For several years, local authorities in southern Laos have been evicting people from their homes in anticipation of dam construction. The dam projects have been used as an excuse to clear people from upland watersheds, supposedly in an attempt to stop swidden agriculture. One upland community that was moved from the site of the Se Kong 5 saw one-third of its people die of malaria within a year of being evicted.
Construction of the Se Pian-Se Nam Noi dam has been stalled since the 1997 Asian economic crisis. At the end of 2000, the dam developer, South Korea’s Dong Ah Construction Industries, collapsed. The project was nevertheless used as an excuse to evict Nya Heun indigenous people from the reservoir area and surrounding forests.
In 1995, Swiss consulting firm Electrowatt (now 100% owned by Finnish consulting firm Jaakko Poyry) produced an environmental impact assessment for the project. Electrowatt hired a US NGO, the Wildlife Conservation Society (WCS), to conduct fishery and wildlife surveys of the project area. WCS recommended the Se Pian River should not be dammed because of the damage this would cause to forests and fisheries. The recommendation was excluded from Electrowatt’s final report. None of the follow-up studies that WCS recommended were carried out.

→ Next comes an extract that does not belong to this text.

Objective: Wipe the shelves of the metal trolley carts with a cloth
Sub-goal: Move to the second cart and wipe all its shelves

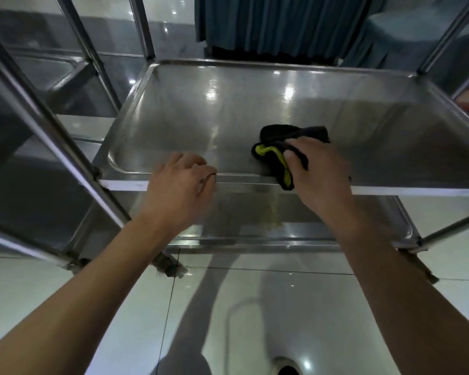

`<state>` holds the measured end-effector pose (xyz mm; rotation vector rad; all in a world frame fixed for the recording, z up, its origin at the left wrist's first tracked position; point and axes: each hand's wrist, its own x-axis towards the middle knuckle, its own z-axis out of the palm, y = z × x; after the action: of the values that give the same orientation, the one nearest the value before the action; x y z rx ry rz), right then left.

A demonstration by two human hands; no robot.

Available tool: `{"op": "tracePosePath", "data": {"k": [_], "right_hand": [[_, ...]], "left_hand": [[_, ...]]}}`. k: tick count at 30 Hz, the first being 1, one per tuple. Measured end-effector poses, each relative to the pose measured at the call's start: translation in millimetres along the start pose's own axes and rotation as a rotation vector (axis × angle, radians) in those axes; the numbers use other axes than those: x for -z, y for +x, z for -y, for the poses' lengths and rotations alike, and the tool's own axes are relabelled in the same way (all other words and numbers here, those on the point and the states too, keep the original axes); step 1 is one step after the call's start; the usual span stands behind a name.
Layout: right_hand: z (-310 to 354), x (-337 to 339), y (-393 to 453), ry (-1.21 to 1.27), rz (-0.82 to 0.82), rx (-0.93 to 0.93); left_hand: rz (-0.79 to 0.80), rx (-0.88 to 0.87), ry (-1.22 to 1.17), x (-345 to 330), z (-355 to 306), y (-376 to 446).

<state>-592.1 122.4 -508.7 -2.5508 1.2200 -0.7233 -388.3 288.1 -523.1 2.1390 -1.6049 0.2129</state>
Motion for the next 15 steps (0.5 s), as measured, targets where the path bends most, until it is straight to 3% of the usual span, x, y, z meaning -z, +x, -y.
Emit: {"op": "tracePosePath", "data": {"k": [8,15], "right_hand": [[17,-12,0,-0.062,-0.006,-0.010],[36,-30,4,-0.160,0.216,-0.048]], "left_hand": [[0.029,0.062,0.052,12,5,1],[0.005,0.149,0.113,35,33,-16]]}}
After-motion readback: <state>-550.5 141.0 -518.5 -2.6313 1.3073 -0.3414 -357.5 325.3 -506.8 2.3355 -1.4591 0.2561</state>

In 2001, an Electrowatt consultant visited the resettlement site for the Nya Heun people evicted from the Se Pian-Se Nam Noi dam site. He reported that conditions were "far from being satisfactory" and in need of "urgent improvement". Villagers had been given poor quality land and not enough pasture. Many households suffered food shortages. Villagers were moved into houses without kitchens or toilets. Water quality was "rather bad" and "not sufficient" to meet villagers’ needs. There were not enough classrooms or teachers. Malaria was "a very serious problem". None of the villagers had electricity.
The impact of each of these dams is bad enough for the people and forests of Laos and Cambodia. Considered together the proposed dams spell a social and environmental disaster.